One possible implementation manner is to reversely derive the generation manner of the random number seed through a data analysis manner, but the true random number is used in the present application, and the generation of the true random number has no regularity, which means that the random number seed used in the present application cannot be obtained through a data accumulation and induction summary manner, and the manner also has no use value.

As a specific embodiment of the data transmission method provided in the application, the length value of the random number seed is a fixed value, and the fixed value means that for plaintext with different lengths, a random number seed with a fixed length is used in the application.

Therefore, the possibility of snooping the random number seed generation mode by analyzing the lengths of different plaintexts can be fundamentally avoided, and the safety of the technical scheme provided by the application can be further improved.

As for the encryption method of plaintext information, there are the following two methods:

first, each character of the plaintext information is encrypted using data at a corresponding position in a sequence of random numbers.

Referring to fig. 4, in the second type, part of characters in plaintext information are encrypted using a random number segment in a random number sequence, and the specific process is as follows:

s201, dividing plaintext information into encrypted segments and unencrypted segments, wherein the encrypted segments and the unencrypted segments are alternately arranged; and

s202, encrypting the encrypted segment by using the random number sequence corresponding to the encrypted segment to obtain encrypted data.

In step S201 and step S202, it can be considered that only a part of the plaintext information is encrypted, instead of encrypting the whole of the plaintext information, which has an advantage of less data processing amount in the encryption process, but also has high confidentiality.

Because the encrypted part and the non-encrypted part are mixed together from the viewpoint of cracking, cracking can be carried out only after the positions and the lengths of all the encrypted parts are obtained, and compared with a full encryption mode, the mixed encryption mode is more difficult to crack.

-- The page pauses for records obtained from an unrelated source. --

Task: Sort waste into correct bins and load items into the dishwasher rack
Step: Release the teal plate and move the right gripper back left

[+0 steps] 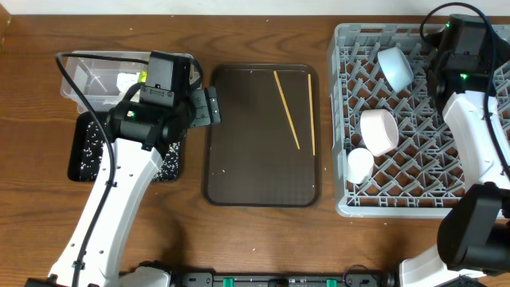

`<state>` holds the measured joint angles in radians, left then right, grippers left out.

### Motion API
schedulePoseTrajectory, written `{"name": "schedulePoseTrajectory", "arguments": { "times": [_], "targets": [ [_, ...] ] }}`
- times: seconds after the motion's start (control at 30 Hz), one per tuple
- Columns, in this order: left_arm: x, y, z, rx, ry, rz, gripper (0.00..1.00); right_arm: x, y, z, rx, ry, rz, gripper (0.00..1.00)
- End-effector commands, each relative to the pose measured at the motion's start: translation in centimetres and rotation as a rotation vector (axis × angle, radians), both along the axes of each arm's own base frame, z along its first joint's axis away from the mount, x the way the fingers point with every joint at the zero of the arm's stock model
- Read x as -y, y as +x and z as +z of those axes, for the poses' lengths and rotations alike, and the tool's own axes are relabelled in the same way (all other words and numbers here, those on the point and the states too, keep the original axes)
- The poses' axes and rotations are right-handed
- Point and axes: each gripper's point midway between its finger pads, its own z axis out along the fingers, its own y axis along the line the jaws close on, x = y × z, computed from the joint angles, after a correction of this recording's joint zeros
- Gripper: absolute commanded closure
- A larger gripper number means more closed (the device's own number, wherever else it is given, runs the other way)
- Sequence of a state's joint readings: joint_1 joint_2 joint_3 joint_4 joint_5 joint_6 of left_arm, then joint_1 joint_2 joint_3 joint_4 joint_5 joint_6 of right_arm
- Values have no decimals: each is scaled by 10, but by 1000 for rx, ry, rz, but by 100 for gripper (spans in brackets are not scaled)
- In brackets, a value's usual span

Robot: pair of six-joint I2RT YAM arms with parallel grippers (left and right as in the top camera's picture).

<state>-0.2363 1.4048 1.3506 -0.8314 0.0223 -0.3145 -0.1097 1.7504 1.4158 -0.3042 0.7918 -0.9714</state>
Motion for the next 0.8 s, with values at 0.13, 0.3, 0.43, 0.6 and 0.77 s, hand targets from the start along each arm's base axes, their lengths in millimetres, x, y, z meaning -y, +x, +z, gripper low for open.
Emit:
{"name": "schedulePoseTrajectory", "arguments": {
  "times": [0.13, 0.3, 0.43, 0.6, 0.77],
  "targets": [
    [-3, 2, 1, 1, 8, 8, 12, -14, 10, 9, 166, 116, 9, 13],
    [-3, 2, 1, 1, 8, 8, 12, -39, 21, 42, 323, 224, 117, 7],
    [-3, 2, 1, 1, 8, 8, 12, -66, 25, 68, 418, 324, 227, 3],
    [-3, 2, 1, 1, 8, 8, 12, -80, 21, 90, 520, 429, 264, 2],
    [-3, 2, 1, 1, 8, 8, 12, -105, 19, 90, 571, 617, 295, 1]
  ]
}}
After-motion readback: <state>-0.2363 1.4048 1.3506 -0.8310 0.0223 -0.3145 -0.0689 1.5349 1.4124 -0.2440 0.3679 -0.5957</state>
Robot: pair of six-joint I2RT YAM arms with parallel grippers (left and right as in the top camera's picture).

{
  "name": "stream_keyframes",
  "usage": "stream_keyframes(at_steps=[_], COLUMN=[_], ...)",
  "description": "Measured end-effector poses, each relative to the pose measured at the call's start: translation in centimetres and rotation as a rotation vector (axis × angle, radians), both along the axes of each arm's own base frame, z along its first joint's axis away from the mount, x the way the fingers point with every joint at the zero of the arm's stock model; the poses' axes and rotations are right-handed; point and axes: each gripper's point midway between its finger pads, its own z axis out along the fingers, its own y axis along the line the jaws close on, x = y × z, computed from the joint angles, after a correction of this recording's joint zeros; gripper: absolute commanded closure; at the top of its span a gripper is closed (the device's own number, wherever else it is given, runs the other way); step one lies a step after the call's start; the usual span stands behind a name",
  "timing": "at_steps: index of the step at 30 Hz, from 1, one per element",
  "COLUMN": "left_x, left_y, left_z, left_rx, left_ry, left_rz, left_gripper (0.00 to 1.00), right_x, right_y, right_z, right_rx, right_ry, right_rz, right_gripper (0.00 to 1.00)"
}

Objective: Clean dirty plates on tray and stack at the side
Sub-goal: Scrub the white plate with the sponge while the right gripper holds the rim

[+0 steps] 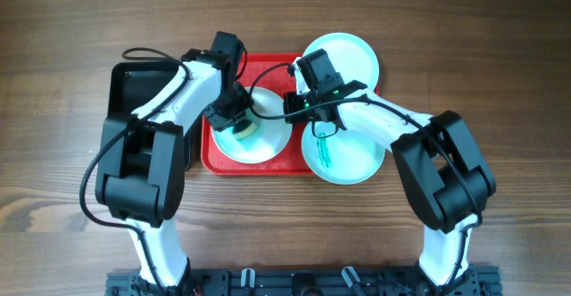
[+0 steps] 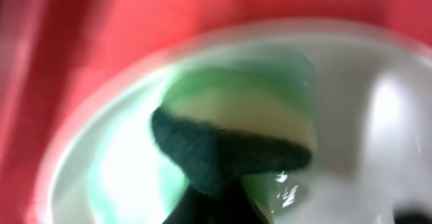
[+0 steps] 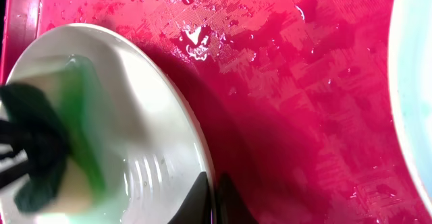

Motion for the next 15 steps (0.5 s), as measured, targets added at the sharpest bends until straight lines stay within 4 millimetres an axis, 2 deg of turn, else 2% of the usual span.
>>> stream_keyframes(at_steps=[4,7,10,13,15], left_x=[-1.4,-0.6,2.3,3.5,3.5], left_y=[-3.8,-4.6,-3.1,-0.3,1.6], left_z=[0.4,0.4,0.2,0.0,0.0], left_rx=[-0.156,-0.189,-0.102,0.061,0.165], left_ry=[0.003,-0.05,-0.154,-0.181,-0.178], left_rz=[-0.268,-0.346,-0.304,-0.18,-0.103], left_gripper=[0.96,0.96,0.96,0.96,0.96], right_x=[0.0,0.0,0.1,0.2,0.2], right_y=[0.0,0.0,-0.1,-0.1,-0.1], right_z=[0.0,0.0,0.0,0.0,0.0], right_rx=[-0.001,-0.001,-0.002,-0.002,-0.001], right_ry=[-0.001,-0.001,-0.003,-0.004,-0.004], right_rz=[0.002,0.001,-0.003,-0.003,-0.003], right_gripper=[0.96,0.96,0.96,0.96,0.96])
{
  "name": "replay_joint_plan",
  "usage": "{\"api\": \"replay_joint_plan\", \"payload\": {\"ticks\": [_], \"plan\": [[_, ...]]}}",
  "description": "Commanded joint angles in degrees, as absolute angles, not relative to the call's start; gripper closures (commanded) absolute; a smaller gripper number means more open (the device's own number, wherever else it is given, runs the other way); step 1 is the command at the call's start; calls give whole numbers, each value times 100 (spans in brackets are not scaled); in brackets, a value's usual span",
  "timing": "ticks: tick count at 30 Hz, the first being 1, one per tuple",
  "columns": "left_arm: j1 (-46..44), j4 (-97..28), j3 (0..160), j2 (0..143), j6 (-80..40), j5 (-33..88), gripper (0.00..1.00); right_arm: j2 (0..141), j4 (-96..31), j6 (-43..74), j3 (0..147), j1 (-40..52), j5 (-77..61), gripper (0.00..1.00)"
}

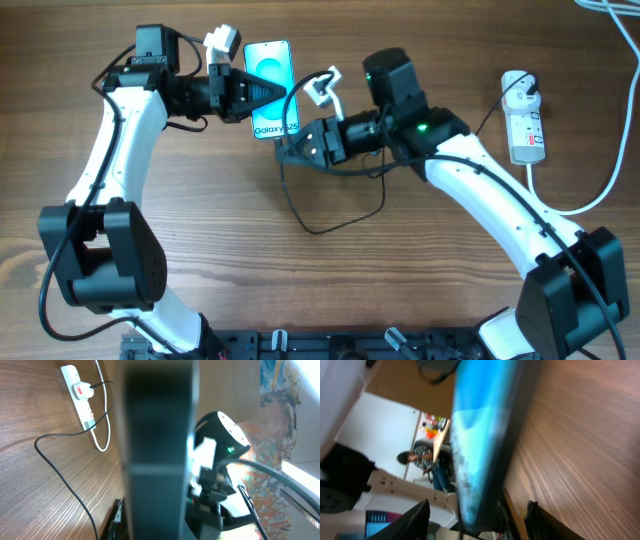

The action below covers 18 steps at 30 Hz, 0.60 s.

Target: Plug charger to phone and switch on socket

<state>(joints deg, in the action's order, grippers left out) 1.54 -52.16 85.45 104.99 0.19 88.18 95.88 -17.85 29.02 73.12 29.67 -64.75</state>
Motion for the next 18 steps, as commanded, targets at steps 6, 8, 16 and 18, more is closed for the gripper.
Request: {"api": "replay_joint_plan", "payload": {"ticks": [6,8,16,18], "plan": [[172,-5256,8541,10377,80,9032,96,9546,-1758,2762,7417,3227,-6226,53],[172,-5256,8541,10377,80,9032,96,9546,-1734,2845,7417,3225,-6108,65],[172,-5297,8541,10377,82,9032,96,9546,-1494,2884,7417,3225,-5776,96],[172,-5297,8541,10377,82,9032,96,9546,-1347,2980,7417,3225,-5774,96]]}}
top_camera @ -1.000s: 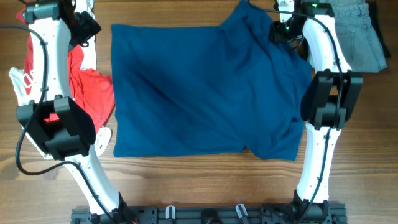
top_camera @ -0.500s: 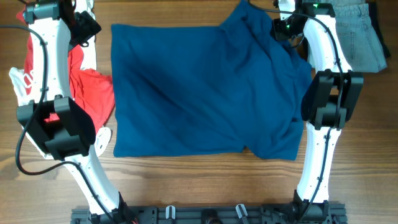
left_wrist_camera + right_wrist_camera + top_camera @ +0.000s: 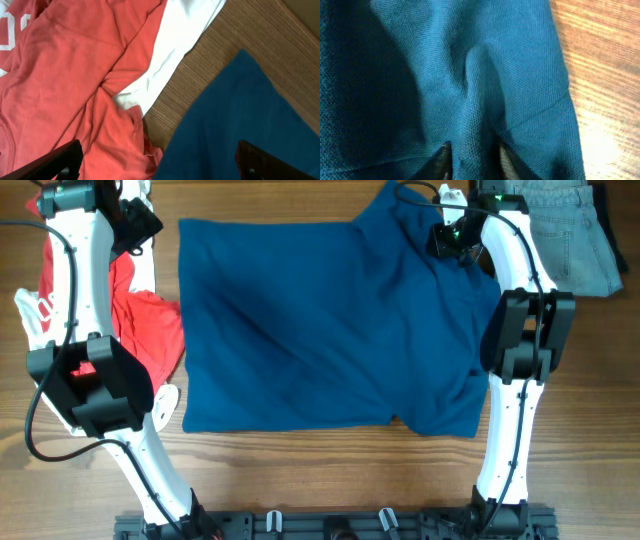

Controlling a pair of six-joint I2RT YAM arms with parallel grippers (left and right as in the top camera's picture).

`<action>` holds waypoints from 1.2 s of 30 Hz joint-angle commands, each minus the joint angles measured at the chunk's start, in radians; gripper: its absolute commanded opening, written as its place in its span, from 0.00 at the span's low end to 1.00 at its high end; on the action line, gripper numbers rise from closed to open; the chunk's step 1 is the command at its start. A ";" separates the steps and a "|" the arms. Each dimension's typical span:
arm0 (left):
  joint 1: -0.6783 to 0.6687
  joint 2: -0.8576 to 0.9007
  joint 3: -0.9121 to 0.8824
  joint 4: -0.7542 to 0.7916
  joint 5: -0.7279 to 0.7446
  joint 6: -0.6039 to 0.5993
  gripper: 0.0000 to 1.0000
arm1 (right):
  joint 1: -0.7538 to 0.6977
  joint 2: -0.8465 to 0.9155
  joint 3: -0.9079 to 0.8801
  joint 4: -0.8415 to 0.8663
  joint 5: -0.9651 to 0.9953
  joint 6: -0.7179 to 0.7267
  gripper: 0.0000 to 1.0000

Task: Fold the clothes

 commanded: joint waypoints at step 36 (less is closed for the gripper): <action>-0.003 -0.003 0.001 0.002 0.008 -0.010 0.98 | -0.004 -0.060 0.062 0.251 0.002 0.056 0.84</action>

It is to be understood that even if the plaintext information is sent through the public network, the plaintext information needs to be encrypted and then sent, and on the premise that a mixed mechanism of an encrypted part and a non-encrypted part is not known, a large amount of messy codes are mixed in the plaintext information obtained through forced cracking, so that the plaintext information does not have any value.

The way of mixing the encrypted part and the unencrypted part has the following various ways:

first, the length of the encrypted part and the unencrypted part is fixed;

secondly, the length of the encrypted part and the unencrypted part is not fixed and has certain regularity;

thirdly, the length of the encrypted part and the unencrypted part is not fixed and has no regularity;

referring to fig. 5, for the third mode, the length and number of the encrypted segments and the length and number of the unencrypted segments are both generated according to the random number seeds, and the specific process is as follows:

s301, combining parameter information of the Beidou terminal to generate random number seeds, wherein the parameter information at least comprises parameter information with physical change;

s302, inputting the random number seeds into a strong random number generator to obtain a random number sequence with the same length as the plaintext information; and

s303, selecting random numbers from the random number sequence as the length and the number of the encrypted segments and the length and the number of the unencrypted segments.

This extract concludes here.